The last intellectual to seriously address the damage done by corporations muscling in on social and personal space was Naomi Klein in her seminal 1999 book, No Logo. A mere twenty years later it is hard to believe that a book like that could become a bestseller today. Klein is a Gen Xer, and ours was the last generation that took a stand against commercialization of cultural life. The worst offense a Gen X cultural figure could do was to sell out. But “selling out” is not even in the millennial or Gen Z vocabulary. To those who have grown up in the world of Instagram and Kim Kardashian, one in which making it has never looked so easy and therefore easy to imitate, it’s all just selling: selling your merch, selling your “brand,” selling yourself. Cultural figures that can seriously talk about political and cultural change, the way Rage Against the Machine and Nirvana did in the ‘90s, that carved out space in the youth’s soul that was inaccessible to the language of capitalism, no longer exist. No such space is available to the youth of today, who have come to think that political change comes from wearing a hoodie with the right logo on it and that you can shop your way into sustainability, or anything else for that matter.

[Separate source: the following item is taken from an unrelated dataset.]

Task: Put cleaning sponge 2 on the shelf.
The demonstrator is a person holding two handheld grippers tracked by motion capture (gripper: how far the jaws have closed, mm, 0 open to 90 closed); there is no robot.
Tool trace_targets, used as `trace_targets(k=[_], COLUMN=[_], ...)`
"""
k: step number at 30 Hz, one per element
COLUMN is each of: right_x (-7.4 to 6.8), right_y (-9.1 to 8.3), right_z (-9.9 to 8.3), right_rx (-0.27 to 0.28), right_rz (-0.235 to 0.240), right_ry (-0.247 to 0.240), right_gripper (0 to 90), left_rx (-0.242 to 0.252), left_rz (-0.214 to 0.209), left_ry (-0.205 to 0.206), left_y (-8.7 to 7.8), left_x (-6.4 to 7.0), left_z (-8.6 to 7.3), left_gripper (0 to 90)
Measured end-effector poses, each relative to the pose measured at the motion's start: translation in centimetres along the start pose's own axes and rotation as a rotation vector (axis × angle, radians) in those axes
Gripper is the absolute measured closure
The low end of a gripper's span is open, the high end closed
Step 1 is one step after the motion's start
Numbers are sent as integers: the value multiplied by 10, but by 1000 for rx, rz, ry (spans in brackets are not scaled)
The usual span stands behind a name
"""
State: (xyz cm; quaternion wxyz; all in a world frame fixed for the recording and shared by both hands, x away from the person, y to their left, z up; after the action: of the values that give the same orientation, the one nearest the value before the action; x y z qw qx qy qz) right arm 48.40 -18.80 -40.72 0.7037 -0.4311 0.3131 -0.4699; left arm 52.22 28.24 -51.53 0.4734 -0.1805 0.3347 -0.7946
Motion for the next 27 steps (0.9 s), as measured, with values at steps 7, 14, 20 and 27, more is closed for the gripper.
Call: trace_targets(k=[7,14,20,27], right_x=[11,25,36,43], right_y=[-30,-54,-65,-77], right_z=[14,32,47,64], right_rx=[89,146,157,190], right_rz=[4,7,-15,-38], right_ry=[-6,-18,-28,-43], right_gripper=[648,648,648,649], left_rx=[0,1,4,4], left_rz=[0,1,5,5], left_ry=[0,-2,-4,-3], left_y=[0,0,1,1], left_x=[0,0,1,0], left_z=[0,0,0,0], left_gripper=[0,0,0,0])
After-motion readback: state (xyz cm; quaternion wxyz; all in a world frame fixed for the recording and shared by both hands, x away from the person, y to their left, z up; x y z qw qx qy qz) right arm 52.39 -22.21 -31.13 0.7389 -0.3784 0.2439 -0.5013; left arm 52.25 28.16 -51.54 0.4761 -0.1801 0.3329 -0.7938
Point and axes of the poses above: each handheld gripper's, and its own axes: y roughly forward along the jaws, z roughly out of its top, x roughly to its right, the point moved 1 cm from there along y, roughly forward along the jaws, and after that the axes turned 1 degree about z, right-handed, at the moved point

What we have forgotten is that corporations are in the business of making money, and not in one of curing social ills or producing culture. The former has traditionally been the job of the government, and it will remain so, despite the shifting narrative around its role and capability, and the latter should be left to the artists. Corporate “values” are a ruse. As Klein put it, “We don’t find community at Starbucks, a global commons through Cisco, or transcendence through Nike, just like we don’t find political engagement through Benetton.” Those values must come from within us, and through human language.
The last few years have been disorienting enough and the road out of the current mess is long and arduous. Maybe the first step on that road is to call things by their proper names.